* **Task brief**
Copy each line of the data below in which the word "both" can be found.
......
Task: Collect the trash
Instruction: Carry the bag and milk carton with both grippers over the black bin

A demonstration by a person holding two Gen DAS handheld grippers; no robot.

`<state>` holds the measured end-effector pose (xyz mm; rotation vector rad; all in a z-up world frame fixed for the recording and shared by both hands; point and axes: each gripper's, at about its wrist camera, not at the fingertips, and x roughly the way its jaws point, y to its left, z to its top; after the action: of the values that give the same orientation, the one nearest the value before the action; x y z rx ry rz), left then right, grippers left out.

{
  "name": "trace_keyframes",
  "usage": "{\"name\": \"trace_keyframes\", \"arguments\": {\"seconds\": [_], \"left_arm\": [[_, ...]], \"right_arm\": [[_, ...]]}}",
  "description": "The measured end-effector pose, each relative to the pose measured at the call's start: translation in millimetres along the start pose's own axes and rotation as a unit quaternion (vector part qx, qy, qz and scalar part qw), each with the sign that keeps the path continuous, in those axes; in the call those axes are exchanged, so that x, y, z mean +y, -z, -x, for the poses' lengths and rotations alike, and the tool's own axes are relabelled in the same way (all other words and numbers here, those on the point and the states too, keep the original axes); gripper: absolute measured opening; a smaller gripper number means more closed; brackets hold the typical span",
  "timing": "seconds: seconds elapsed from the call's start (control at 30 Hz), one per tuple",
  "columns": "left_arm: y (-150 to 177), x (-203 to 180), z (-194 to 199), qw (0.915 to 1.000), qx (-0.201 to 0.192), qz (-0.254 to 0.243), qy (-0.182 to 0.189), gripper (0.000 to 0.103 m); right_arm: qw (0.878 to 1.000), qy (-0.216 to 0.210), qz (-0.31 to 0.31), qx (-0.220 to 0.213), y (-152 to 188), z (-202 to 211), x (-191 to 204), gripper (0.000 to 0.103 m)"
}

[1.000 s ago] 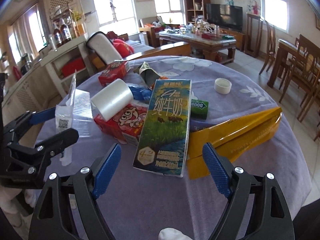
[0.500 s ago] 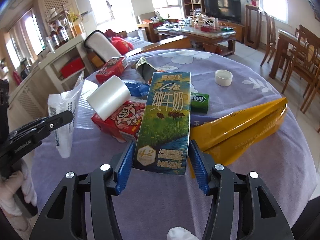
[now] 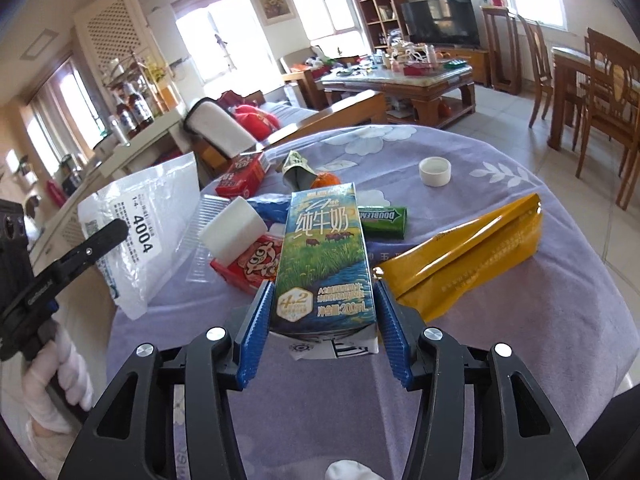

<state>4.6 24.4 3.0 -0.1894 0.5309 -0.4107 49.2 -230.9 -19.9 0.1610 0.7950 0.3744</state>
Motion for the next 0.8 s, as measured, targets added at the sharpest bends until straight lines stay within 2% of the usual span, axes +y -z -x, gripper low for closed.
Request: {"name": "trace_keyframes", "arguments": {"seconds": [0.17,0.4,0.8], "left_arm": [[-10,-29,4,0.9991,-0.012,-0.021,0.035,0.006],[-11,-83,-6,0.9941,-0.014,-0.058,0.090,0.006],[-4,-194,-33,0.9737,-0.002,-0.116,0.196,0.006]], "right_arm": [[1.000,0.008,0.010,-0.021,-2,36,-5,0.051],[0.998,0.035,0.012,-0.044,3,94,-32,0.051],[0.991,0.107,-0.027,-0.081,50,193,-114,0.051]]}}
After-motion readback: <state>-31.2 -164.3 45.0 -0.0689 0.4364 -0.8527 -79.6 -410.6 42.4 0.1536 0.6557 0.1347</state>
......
* **Your response**
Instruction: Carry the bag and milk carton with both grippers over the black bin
`<state>` holds the measured end-effector pose (xyz mm; rotation vector rad; all in a z-up world frame fixed for the recording and shared by both hands; point and axes: each gripper's, at about its wrist camera, not at the fingertips, and x roughly the way its jaws point, y to its left, z to its top; after the action: of the values that give the same orientation, the one nearest the value before the action; x y z rx ry rz), left then right, grippers left out.

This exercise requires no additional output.